What can you do about unnecessary special levies? What constitutes an emergency that justifies raising a special levy and what recourse does the owners have if the trustees raise a special levy for expenses that are not deemed an emergency?
While the term “emergency” is often used in this context and is often appropriate, the circumstances laid down by PMR 31(4B) that allow trustees to raise special levies are that the expense underlying the special levy (a) be necessary and (b) be one for which there is no budget allowance.
People will often have different views on the issue of necessity, i.e. whether or not the expense could wait to be included in the budget approved by owners at the next AGM. A court or arbitrator would probably uphold a special levy if it makes commercial sense for the scheme to raise the funds sooner than via the AGM process.

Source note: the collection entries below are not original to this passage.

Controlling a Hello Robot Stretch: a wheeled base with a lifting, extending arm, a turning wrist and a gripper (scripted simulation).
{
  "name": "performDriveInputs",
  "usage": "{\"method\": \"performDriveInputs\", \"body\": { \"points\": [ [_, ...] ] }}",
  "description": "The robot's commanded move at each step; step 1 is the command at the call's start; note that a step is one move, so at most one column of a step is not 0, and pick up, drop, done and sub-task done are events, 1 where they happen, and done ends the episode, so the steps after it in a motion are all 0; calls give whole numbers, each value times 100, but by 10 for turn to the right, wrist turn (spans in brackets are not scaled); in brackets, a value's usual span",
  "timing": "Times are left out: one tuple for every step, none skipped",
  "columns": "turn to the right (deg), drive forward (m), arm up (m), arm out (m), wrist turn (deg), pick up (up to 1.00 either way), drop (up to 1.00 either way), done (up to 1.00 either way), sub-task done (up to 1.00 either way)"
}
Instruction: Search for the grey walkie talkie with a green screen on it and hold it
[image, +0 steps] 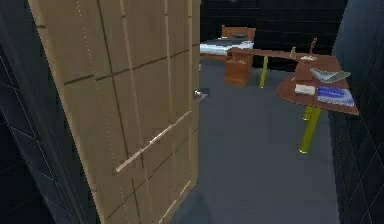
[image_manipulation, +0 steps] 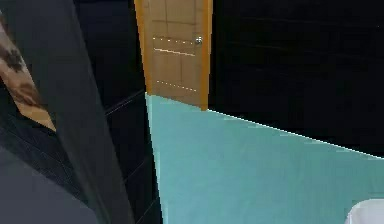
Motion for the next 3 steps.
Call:
{"method": "performDriveInputs", "body": {
  "points": [
    [240, 0, 0, 0, 0, 0, 0, 0, 0],
    [0, 45, 0, 0, 0, 0, 0, 0, 0],
    [-90, 0, 0, 0, 0, 0, 0, 0, 0]
  ]
}}
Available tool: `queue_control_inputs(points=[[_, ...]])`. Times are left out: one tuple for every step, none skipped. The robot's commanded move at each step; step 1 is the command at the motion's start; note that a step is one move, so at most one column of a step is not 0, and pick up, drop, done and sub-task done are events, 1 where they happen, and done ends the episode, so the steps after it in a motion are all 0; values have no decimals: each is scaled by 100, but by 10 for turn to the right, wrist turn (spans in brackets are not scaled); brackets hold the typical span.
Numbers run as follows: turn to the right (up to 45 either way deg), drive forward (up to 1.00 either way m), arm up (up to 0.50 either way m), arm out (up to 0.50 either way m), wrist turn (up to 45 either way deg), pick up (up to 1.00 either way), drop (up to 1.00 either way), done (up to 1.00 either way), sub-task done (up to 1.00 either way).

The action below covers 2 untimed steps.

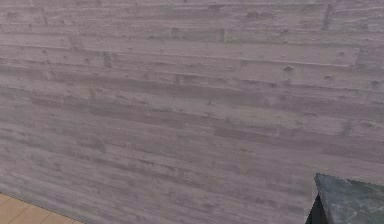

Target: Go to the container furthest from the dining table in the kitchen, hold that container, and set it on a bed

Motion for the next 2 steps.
queue_control_inputs(points=[[0,0,0,0,450,0,0,0,0],[0,0,0,0,450,0,0,0,0]])
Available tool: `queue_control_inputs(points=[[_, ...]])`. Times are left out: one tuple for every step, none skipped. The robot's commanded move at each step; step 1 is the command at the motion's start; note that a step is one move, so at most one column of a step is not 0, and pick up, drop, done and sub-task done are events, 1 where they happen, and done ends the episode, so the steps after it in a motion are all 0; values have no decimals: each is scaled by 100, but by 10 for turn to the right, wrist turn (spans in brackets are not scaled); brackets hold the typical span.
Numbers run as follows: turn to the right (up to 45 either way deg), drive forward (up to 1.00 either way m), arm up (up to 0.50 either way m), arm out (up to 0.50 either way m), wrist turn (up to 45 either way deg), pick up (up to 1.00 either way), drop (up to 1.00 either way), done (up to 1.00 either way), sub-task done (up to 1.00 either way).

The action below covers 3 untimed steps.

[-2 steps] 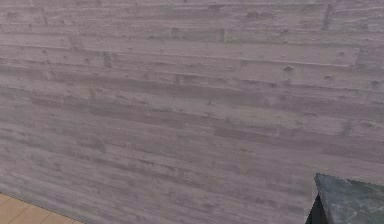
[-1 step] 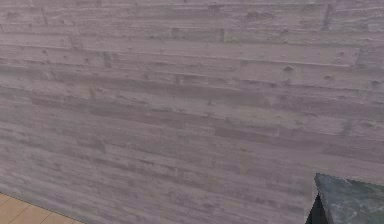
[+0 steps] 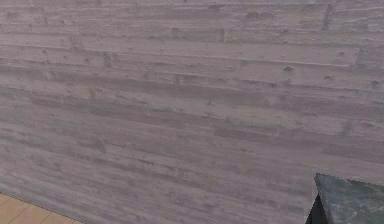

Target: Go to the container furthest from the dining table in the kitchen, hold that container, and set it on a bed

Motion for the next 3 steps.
queue_control_inputs(points=[[0,0,0,0,450,0,0,0,0],[0,0,0,0,210,0,0,0,0],[0,0,-14,0,0,0,0,0,0]])
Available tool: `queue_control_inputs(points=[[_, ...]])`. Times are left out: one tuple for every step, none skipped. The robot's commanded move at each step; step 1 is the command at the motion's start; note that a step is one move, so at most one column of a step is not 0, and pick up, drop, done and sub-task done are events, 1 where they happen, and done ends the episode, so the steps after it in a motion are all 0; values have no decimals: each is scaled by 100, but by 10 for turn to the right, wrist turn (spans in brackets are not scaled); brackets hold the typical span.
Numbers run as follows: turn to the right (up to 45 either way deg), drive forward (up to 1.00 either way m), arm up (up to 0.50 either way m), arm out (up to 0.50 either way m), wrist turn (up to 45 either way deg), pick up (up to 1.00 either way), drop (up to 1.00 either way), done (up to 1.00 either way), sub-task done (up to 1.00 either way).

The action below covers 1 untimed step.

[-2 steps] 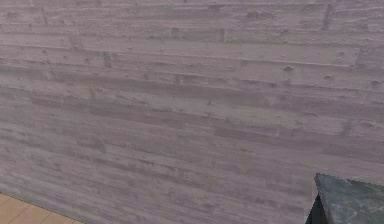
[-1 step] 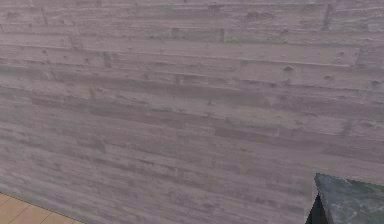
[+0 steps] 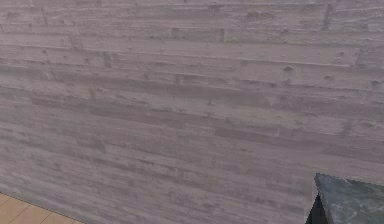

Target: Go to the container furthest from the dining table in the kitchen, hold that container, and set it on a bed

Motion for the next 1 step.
queue_control_inputs(points=[[0,0,0,0,0,100,0,0,0]])
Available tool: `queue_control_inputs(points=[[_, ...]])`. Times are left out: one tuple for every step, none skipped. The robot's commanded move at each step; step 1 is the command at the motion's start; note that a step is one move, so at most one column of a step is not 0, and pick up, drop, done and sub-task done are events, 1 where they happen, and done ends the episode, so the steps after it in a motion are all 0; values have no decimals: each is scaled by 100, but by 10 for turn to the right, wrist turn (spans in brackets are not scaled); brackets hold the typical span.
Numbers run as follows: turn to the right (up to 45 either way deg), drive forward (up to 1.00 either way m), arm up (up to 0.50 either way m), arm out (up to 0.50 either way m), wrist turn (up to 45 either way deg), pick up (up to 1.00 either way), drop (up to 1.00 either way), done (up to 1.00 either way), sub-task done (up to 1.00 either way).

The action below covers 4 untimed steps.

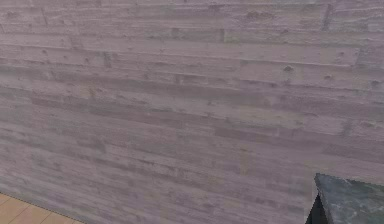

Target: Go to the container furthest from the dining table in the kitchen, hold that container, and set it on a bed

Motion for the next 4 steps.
queue_control_inputs(points=[[0,0,10,0,0,0,0,0,0],[0,0,4,0,0,0,0,0,0],[0,0,0,0,-450,0,0,0,0],[0,0,0,0,-450,0,0,0,0]])
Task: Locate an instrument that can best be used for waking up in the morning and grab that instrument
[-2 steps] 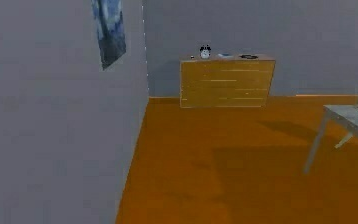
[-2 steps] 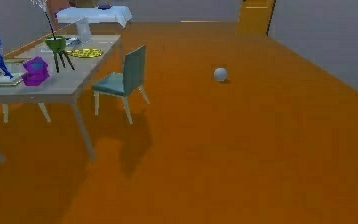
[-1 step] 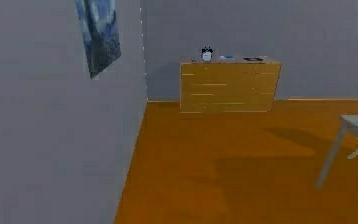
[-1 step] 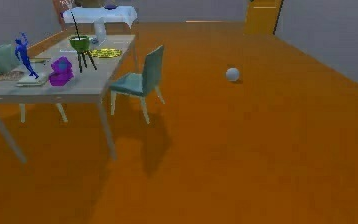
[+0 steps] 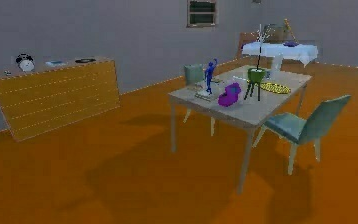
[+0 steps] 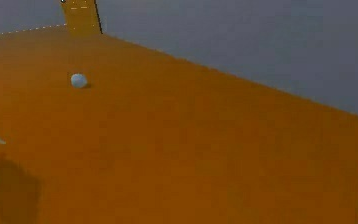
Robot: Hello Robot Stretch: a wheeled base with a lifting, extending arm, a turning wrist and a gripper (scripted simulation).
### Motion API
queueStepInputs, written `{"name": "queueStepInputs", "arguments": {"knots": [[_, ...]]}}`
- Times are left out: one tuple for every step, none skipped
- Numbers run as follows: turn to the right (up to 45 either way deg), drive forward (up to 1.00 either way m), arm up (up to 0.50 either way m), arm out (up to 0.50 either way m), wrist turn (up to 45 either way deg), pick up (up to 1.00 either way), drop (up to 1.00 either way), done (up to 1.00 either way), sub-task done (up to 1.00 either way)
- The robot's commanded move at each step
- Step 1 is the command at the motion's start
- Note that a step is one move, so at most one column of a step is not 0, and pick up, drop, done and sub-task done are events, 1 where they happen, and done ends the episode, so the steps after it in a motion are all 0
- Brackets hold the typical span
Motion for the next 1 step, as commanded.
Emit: {"name": "queueStepInputs", "arguments": {"knots": [[42.0,0.00,0.00,0.00,0.0,0.00,0.00,0.00,0.00]]}}
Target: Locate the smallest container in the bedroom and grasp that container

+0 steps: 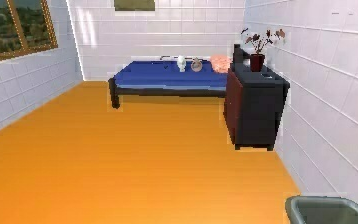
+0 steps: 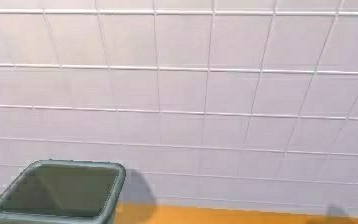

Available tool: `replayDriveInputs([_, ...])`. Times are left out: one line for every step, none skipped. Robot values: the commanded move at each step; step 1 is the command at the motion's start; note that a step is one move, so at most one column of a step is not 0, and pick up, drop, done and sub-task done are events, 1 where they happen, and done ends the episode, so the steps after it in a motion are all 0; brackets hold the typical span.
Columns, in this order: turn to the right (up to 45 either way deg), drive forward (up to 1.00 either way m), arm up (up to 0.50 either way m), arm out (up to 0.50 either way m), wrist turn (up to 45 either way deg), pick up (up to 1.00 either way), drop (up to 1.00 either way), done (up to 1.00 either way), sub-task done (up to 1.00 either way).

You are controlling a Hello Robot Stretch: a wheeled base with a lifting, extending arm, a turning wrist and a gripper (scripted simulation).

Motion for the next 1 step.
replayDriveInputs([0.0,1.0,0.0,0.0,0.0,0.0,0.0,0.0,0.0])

The issue of recourse is very difficult. In theory, if the matter is urgent, an owner who feels a special levy was incorrectly raised can approach the High Court for an order declaring it to be invalid. However, High Court litigation is seldom warranted in sectional title matters because of the high costs and delays involved. If the matter is not urgent, a disaffected owner could initiate arbitration proceedings under PMR 71, but these too are expensive and time-consuming.
The most practical reaction for a disaffected owner is to get substantial support amongst other owners in the scheme to place a restriction on trustees at the next AGM to the effect that they cannot raise a special levy of more than RX without the sanction of a majority vote at a general meeting of owners. And, of course, for the owners to budget conservatively and insure comprehensively so that special levies are not necessary.